Mittwoch, 4. Juli 2018
Um 0545 motoren wir aus der Dun Laoghaire Marina. Die Sonne ist aufgegangen, die See ist fast unbewegt in der morgendlichen Flaute. Nach einer Stunde kommt Wind auf und wir können Segel setzen. Knapp 100 SM geht es an der irischen Küste entlang. Immer wieder kommt es zu Begegnungen mit Fischerbooten. Sie müssten Seglern eigentlich ausweichen. Doch wenn sie ihre Netze einholen, sind in der Regel alle Mann hinten an Deck beim Arbeiten und das Boot tuckert unter Autopilot dahin. Das hat zumindest mal den Vorteil, dass es stur geradeaus fährt und man ausweichen kann. Die Fischerboote hier fahren offensichtlich ihre überall verteilten Fangkörbe ab, die durch für uns schlecht erkennbare kleine Kugelfender gekennzeichnet sind. Ihr Zick-Zack Kurs ist unberechenbar und sie weichen kaum aus. So wird uns die Fahrt nicht langweilig.
Die anfängliche kurze und ruppige Welle lässt mittags nach und ASHIA gleitet ruhig dahin.
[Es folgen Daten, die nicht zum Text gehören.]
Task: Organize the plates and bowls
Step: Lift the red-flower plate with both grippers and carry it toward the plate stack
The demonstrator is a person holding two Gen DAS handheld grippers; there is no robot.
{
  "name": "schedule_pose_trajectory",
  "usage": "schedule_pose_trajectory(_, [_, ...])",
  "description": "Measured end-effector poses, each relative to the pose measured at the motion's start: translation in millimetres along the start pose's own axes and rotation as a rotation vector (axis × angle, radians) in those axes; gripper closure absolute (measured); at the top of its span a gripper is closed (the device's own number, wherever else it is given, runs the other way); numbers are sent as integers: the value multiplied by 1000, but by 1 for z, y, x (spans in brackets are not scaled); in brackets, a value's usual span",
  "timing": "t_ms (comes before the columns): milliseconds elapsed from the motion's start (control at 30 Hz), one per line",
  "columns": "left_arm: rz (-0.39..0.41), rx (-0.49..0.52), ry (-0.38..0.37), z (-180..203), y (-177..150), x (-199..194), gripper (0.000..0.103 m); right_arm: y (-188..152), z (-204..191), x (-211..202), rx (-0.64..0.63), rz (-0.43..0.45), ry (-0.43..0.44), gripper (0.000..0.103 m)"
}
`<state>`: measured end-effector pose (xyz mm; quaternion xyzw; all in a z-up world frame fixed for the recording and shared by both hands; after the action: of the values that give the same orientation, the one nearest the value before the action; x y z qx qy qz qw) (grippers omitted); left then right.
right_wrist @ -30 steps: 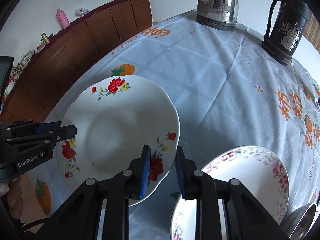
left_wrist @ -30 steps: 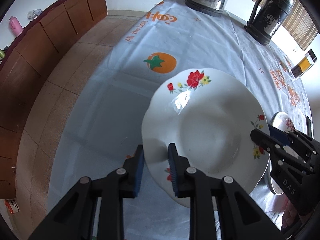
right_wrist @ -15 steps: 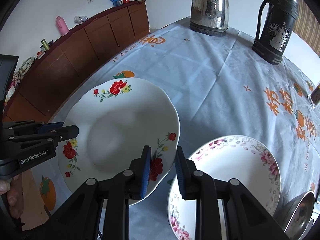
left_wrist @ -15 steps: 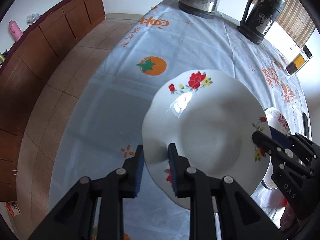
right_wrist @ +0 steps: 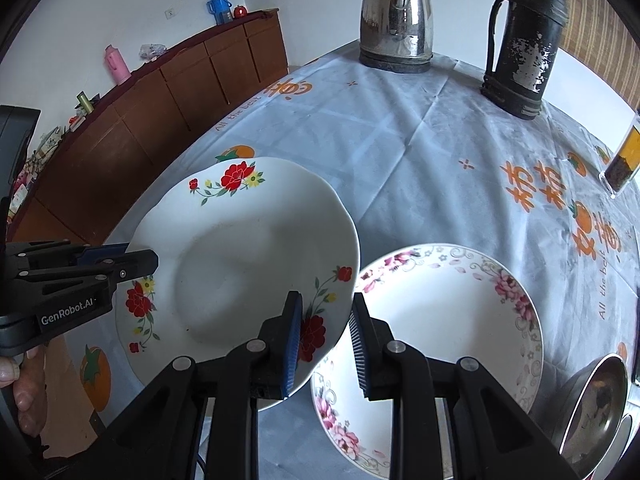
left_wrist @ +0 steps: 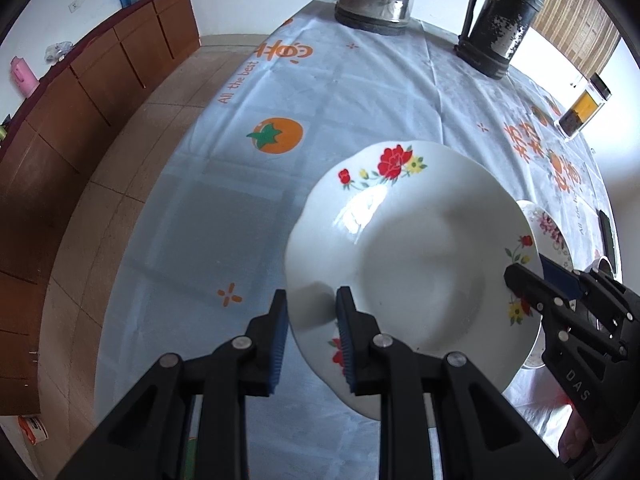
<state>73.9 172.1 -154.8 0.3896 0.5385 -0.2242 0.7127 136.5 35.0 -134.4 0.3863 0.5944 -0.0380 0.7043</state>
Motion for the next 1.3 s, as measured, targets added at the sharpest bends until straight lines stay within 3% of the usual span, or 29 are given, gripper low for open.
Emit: schedule_pose_trajectory(1300, [3,136,-36,80,-23,-11,81,-50,62,-38,131,28,-69,77])
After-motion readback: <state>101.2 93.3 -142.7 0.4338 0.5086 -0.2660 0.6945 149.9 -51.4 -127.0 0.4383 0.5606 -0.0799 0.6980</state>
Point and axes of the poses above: each gripper's, at about its wrist camera, not at the fingertips, and x roughly the way its jaws point, z to its right, y to its top, the point moved 5 cm from there along x, roughly the way its jaws point, and after that the axes turned 12 degrees about -x, right-handed, at the moved point
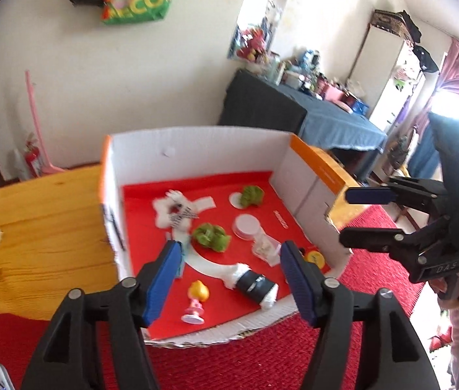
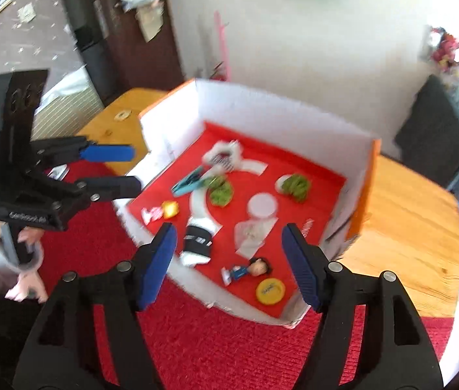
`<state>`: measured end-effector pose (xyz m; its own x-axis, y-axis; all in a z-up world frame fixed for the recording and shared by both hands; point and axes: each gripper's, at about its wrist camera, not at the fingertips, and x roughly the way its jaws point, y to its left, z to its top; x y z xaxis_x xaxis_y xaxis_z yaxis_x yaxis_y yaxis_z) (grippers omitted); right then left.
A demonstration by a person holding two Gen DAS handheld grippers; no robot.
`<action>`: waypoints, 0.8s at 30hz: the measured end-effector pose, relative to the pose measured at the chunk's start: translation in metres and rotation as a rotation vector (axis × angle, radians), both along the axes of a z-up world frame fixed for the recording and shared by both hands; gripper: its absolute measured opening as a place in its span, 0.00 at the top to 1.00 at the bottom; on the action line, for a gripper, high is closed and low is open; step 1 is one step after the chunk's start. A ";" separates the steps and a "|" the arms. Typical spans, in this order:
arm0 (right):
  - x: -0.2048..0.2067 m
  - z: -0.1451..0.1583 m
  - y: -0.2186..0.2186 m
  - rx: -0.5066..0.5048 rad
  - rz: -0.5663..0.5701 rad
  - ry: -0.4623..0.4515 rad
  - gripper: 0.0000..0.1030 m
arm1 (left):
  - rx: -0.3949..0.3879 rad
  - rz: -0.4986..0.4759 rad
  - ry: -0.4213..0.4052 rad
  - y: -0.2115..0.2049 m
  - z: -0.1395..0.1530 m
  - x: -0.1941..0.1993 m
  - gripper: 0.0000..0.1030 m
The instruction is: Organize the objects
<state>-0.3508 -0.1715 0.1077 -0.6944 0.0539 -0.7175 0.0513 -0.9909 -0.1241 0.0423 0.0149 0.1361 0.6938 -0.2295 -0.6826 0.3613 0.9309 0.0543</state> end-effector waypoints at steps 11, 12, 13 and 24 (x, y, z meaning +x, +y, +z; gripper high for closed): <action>0.030 -0.008 -0.009 -0.016 -0.165 0.237 0.15 | 0.095 0.099 -0.202 -0.001 -0.007 -0.017 0.13; 0.030 -0.011 -0.008 -0.022 -0.179 0.247 0.14 | 0.106 0.105 -0.211 -0.002 -0.010 -0.018 0.10; 0.030 -0.014 -0.007 0.029 -0.129 0.212 0.14 | 0.113 0.116 -0.218 -0.002 -0.013 -0.018 0.07; 0.022 -0.061 0.013 0.111 -0.289 0.312 0.10 | 0.157 0.176 -0.300 0.002 -0.050 -0.011 0.05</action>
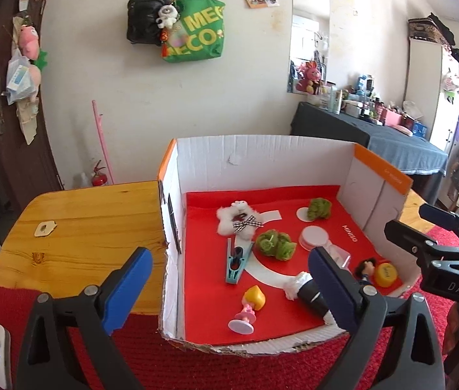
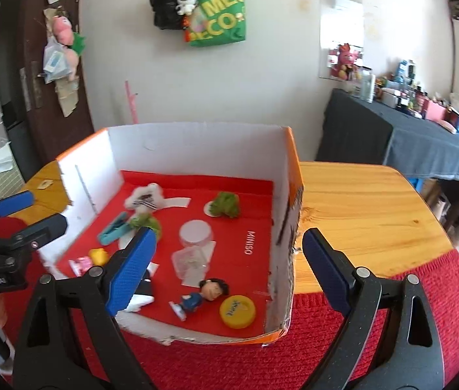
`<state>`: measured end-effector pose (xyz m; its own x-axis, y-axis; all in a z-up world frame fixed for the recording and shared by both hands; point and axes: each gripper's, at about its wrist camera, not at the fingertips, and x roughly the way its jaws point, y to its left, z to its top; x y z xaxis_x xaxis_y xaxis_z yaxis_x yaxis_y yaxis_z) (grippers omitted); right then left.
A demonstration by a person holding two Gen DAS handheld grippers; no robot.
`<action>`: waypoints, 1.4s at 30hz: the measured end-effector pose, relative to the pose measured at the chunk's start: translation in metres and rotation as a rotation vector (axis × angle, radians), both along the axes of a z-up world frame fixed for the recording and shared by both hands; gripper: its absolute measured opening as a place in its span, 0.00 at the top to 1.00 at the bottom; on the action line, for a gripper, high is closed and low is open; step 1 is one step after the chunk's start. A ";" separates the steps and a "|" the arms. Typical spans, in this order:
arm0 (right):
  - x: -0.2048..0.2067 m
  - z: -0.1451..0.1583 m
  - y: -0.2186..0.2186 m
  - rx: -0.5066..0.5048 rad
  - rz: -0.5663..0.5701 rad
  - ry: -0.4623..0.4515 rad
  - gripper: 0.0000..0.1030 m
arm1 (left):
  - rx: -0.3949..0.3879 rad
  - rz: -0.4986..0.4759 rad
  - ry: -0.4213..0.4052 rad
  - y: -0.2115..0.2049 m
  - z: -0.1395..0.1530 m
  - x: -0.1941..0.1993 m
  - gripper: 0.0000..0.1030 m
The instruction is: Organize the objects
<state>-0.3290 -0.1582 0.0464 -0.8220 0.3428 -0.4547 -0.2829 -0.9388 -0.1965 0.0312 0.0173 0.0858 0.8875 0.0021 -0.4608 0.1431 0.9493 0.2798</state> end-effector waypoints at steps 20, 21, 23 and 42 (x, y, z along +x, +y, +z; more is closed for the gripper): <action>-0.009 -0.026 0.012 -0.003 -0.033 -0.025 0.09 | 0.063 -0.022 -0.023 0.008 -0.025 0.010 0.04; -0.009 -0.026 0.013 -0.007 -0.034 -0.026 0.08 | 0.064 -0.025 -0.022 0.008 -0.026 0.011 0.05; -0.009 -0.026 0.015 -0.016 -0.032 -0.030 0.06 | 0.066 -0.028 -0.021 0.009 -0.027 0.011 0.04; -0.011 -0.028 0.012 0.008 -0.033 -0.049 0.04 | 0.122 -0.090 -0.045 0.011 -0.027 0.009 0.04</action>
Die Sonne scheint, es ist angenehm warm im windgeschützen Cockpit. Wir nutzen die Zeit zum Hairdressing! Meine Haare reichen inzwischen fast bis zur Taille, zwei Jahre ohne Frisör sind lang. Die 2cm Spitzenschneiden in Australien zählen da nicht. Armin nimmt die Schermaschine und kürzt die Länge um 10cm. Den eigentlichen Cut werde ich zuhause machen lassen. Die meisten Frauen, die auf Langfahrt unterwegs sind, tragen die Haare lang. So lassen sie sich einfach zusammenbinden, flechten, hochstecken und sind pflegeleicht. Erforderliche Frisörbesuche wegen Kurzschnitt sind oft mit unkalkulierbarem Risiko verbunden. Europäisches Haar ist nun mal nicht wie polinesisches, asiatisches oder afrikanisches Haar zu behandeln. So manche Seglerin ist da schon mit wild verschnittener Frisur oder auch orange-rotem Haar aus dem Salon gekommen.
Dann tauschen wir die Rollen und ich arbeite mit der Schermaschine an Armins Frisur. Am Ende sind wir beide mit den Ergebnissen zufrieden und trauen uns wieder in die Zivilisation.
Die Bangor Marina vor Belfast ist rund um die Uhr besetzt und antwortet sofort, als wir sie nach 13 Stunden und 98 zurückgelegten SM auf UKW 80 rufen. Man weist uns Liegeplatz H6 zu, den wir, nachdem ASHIA im Vorhafen mit Fendern und Leinen bestückt worden ist, auch ansteuern. Die Marina ist voll, es gibt wenig freie Plätze. Und auf H6 liegt eine französische Yacht, das Skipperpaar sitzt im Cockpit. Die Liegeplatz-Nummern sind schlecht zu erkennen, ich rufe auf Englisch hinüber, ob es wirklich Nr.6 ist. Der Hafenmeister hat uns diesen Platz zugewiesen. Der Skipper verschwindet sofort unter Deck und Madame zuckt die Schulten und wendet sich ebenfalls ab. Wir fahren rückwärts aus der Boxengasse wieder raus und legen erst mal am freien Kopfende von Steg H an. Ein irisches Paar von einer Motoryacht kommt und nimmt die Leinen an. Über Funk verständigen wir die Marina. Kurz darauf erscheint der Hafenmeister. Er geht zunächst zu den Franzosen, doch die reagieren auf kein Klopfen, bleiben unter Deck verschwunden. Wir können dann hier am Stegkopf liegen bleiben.
Nach dem völlig problemlosen Anmelden im Marinabüro laufen wir in den Ort. In einem urigen kleinen Lokal gibt es ein viel zu üppiges Abendessen, dann beenden wir diesen langen Tag.